I’ve become much more of the home for nap time type but we did try the flexible approach on holiday recently - some days worked OK and others were just a disaster.

wellington77 · 20/08/2024 21:07

It’s definitely not imperative, use the pram if out and about. Generations of mums have been doing it including me, never been any harm.

fghbvh · 20/08/2024 21:17

I don't feel it has much to do with parenting style and has more to do with the temperament of the individual baby.
My son has always been a dreadful sleeper and I had to be quite militant about his nap routine when he was a baby. I didn't want to have to decline outings or lunches with family / friends, but I had to as my child would only sleep under very specific circumstances. If he didn't nap at the right time he wasn't just a huge grump, but then he wouldn't sleep at night either.
As it turns out, he's been diagnosed ASD and while he dropped his naps a very long time ago, we still have huge problems with sleep at nearly 5.
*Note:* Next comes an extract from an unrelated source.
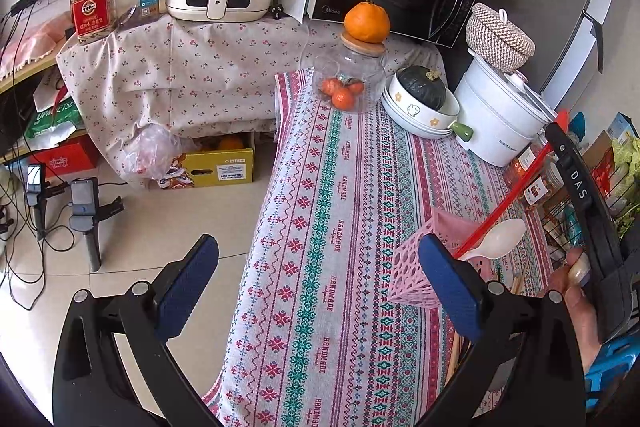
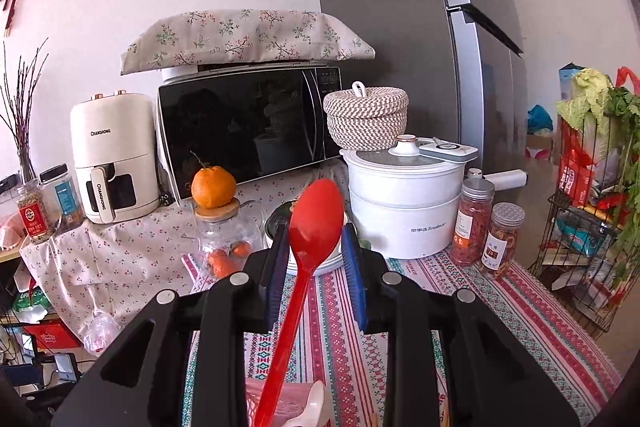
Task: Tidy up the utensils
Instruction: 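Lower the red spoon into the pink basket and open the right tool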
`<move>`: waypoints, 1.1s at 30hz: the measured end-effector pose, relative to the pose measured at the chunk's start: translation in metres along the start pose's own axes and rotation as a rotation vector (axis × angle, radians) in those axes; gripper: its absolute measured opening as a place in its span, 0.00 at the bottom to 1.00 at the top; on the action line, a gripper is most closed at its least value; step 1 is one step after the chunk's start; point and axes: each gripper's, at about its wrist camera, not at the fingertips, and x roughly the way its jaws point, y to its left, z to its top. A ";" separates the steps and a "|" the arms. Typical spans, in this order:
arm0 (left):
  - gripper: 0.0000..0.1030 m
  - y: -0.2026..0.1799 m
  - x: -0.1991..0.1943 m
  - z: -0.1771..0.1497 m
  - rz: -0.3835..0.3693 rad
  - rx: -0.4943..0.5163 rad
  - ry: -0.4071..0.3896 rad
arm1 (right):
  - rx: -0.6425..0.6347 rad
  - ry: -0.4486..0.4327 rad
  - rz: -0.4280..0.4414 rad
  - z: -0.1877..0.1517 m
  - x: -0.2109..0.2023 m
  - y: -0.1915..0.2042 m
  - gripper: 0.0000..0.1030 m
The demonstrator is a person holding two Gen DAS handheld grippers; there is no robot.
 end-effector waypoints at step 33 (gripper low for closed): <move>0.93 -0.077 0.031 -0.054 -0.075 0.182 0.152 | 0.138 0.678 0.011 -0.046 -0.003 -0.186 0.88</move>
claseant · 20/08/2024 22:01

I do buggy naps my 2yo and she's barely had any cot naps. She likes the buggy to be kept moving though, she complains if I try to sit at a bench and won't be fooled by a Rockit or me pushing it back and forth! So I have a really good daily step count! She is my second and has always had to tag along when taking my eldest out to play or doing school runs, so we have never stayed at home much since the day she was born. She napped in a baby carrier for the first 9 months.

My first dc loved buggy naps too and would nap in the afternoons until she started school, so we kept the buggy at hand on trips out so she could have a nap. It meant she never had early bedtimes but we preferred it that way as it meant DH could spend a decent amount of time with her after work.

Makingchocolatecake · 20/08/2024 23:03

Never been the kind of person who has scheduled anything child wise except her bottle feeds as a baby. She can nap any time from 11-4 and her bedtime varies too. She won't nap at home so I usually take her out for a drive or she falls asleep in car/pushchair on way home from stuff.